» **Work to complete**
Your answer should be an exact copy of every record.

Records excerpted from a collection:
# # # #

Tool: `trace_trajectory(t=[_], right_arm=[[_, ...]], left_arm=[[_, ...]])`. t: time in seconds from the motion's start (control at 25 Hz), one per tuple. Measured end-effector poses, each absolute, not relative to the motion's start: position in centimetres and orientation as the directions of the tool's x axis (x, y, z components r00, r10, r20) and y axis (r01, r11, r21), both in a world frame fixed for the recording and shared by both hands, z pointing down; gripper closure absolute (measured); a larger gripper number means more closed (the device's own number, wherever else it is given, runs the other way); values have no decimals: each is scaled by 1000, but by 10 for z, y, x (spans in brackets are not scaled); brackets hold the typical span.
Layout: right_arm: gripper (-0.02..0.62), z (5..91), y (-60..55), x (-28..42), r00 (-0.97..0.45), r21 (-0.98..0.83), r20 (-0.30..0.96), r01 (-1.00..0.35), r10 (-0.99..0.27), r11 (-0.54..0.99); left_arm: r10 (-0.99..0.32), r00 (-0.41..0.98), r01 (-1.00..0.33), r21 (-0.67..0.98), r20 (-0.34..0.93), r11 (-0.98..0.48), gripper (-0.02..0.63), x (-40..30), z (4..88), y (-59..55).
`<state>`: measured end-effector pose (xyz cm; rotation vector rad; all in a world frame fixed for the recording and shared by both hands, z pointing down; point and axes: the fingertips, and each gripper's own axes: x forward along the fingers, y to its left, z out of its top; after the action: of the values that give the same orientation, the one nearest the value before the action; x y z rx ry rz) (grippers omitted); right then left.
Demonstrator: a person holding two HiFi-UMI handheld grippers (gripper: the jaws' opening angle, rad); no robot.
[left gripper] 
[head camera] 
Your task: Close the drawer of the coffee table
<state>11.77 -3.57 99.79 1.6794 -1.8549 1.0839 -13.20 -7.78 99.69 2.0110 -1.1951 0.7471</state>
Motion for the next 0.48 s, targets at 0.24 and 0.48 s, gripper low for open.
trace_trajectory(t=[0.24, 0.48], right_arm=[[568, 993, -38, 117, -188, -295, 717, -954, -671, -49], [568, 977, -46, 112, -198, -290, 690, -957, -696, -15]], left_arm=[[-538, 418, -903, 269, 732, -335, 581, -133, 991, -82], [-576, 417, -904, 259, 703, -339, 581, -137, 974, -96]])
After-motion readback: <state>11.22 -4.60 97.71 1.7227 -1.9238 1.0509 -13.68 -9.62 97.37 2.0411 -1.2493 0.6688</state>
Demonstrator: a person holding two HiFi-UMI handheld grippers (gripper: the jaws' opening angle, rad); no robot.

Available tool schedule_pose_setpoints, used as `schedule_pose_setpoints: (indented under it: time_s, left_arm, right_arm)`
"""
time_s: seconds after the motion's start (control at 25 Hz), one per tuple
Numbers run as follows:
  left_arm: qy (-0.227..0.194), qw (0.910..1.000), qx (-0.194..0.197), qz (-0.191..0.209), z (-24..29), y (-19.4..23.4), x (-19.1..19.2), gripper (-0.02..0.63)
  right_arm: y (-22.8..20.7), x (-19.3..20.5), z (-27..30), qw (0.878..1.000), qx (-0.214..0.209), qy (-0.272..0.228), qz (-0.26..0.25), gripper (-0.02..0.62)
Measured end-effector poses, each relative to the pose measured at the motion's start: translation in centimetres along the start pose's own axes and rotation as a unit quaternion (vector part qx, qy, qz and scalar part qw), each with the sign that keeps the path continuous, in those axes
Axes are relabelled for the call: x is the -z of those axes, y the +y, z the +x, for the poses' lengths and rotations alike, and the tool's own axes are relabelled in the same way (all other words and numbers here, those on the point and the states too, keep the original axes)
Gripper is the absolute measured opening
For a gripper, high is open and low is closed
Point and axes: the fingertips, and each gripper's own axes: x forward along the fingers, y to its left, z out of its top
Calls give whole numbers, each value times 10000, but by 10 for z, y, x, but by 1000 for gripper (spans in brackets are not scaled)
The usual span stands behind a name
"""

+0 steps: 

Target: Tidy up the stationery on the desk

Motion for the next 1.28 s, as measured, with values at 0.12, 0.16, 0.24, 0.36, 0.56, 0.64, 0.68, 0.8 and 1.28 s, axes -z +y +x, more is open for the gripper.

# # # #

» **Result for this exercise**
Tool: `trace_trajectory(t=[_], right_arm=[[_, ...]], left_arm=[[_, ...]])`. t: time in seconds from the motion's start (control at 25 Hz), one per tuple. Measured end-effector poses, each absolute, not relative to the motion's start: position in centimetres and orientation as the directions of the tool's x axis (x, y, z components r00, r10, r20) and y axis (r01, r11, r21), both in a world frame fixed for the recording and shared by both hands, z pointing down; gripper closure absolute (measured); a larger gripper number means more closed (the device's own number, wherever else it is given, runs the other way); values have no decimals: each is scaled by 1000, but by 10 for z, y, x (spans in brackets are not scaled); brackets hold the typical span.
Layout: right_arm: gripper (-0.02..0.62), z (5..91), y (-60..55), x (-28..42), r00 (-0.97..0.45), r21 (-0.98..0.83), r20 (-0.30..0.96), r01 (-1.00..0.35), r10 (-0.99..0.27), r11 (-0.54..0.99); left_arm: r10 (-0.99..0.32), r00 (-0.41..0.98), r01 (-1.00..0.33), r21 (-0.67..0.98), r20 (-0.34..0.93), r11 (-0.98..0.48), gripper (-0.02..0.63), x (-40..30), z (4..88), y (-59..55).
`<state>`: measured end-effector pose (xyz cm; rotation vector rad; all in a world frame fixed for the recording and shared by both hands, z pointing down; point and axes: the fingertips, and each gripper's own axes: x forward along the fingers, y to its left, z out of its top; after the action: of the values that give the same orientation, the one nearest the value before the action; x y z rx ry rz) (grippers omitted); right then left.
Demonstrator: a person holding two HiFi-UMI handheld grippers (gripper: the jaws' opening angle, rad); no robot.
[left gripper] 
[head camera] 
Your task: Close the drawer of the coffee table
<state>11.77 -3.57 99.79 1.6794 -1.8549 1.0839 -13.20 -7.78 99.69 2.0110 -1.1951 0.7471</state>
Motion for the next 0.48 s, targets at 0.24 and 0.48 s, gripper low for open.
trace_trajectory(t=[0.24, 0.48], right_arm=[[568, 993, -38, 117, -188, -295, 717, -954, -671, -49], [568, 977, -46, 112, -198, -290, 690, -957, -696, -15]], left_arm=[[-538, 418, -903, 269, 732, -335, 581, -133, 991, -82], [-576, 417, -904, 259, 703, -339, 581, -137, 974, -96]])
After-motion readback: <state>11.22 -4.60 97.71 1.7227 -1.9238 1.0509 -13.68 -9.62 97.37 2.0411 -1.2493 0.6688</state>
Demonstrator: a person holding two HiFi-UMI handheld grippers (gripper: the jaws' opening angle, rad); no robot.

Available tool schedule_pose_setpoints, used as `schedule_pose_setpoints: (indented under it: time_s, left_arm, right_arm)`
"""
time_s: seconds after the motion's start (control at 25 Hz), one per tuple
Numbers run as follows:
  left_arm: qy (-0.227..0.194), qw (0.910..1.000), qx (-0.194..0.197), qz (-0.191..0.209), z (-24..29), y (-19.4..23.4), x (-19.1..19.2), gripper (-0.02..0.63)
  right_arm: y (-22.8..20.7), x (-19.3..20.5), z (-27..30), qw (0.878..1.000), qx (-0.214..0.209), qy (-0.272..0.228), qz (-0.26..0.25), gripper (-0.02..0.62)
Measured end-effector poses, each relative to the pose measured at the motion's start: translation in centimetres along the start pose's own axes and rotation as a unit quaternion (vector part qx, qy, qz and scalar part qw), each with the sign that keeps the path continuous, in those axes
Axes are relabelled for the call: x is the -z of those axes, y the +y, z the +x, for the poses' lengths and rotations alike, and the tool's own axes are relabelled in the same way (all other words and numbers here, those on the point and the states too, keep the original axes)
Gripper is the absolute measured opening
For a gripper, high is open and low is closed
Point and axes: the fingertips, and each gripper's own axes: x forward along the fingers, y to its left, z out of its top
Calls give whole numbers, each value times 10000, but by 10 for z, y, x, but by 1000 for gripper (spans in brackets are not scaled)
The usual span stands behind a name
"""

+0 steps: 

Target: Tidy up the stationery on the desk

Motion for the next 1.28 s, as measured, with values at 0.12, 0.16, 0.24, 0.36, 0.56, 0.64, 0.68, 0.8 and 1.28 s, axes -z +y +x, more is open for the gripper.

This finishes the exercise.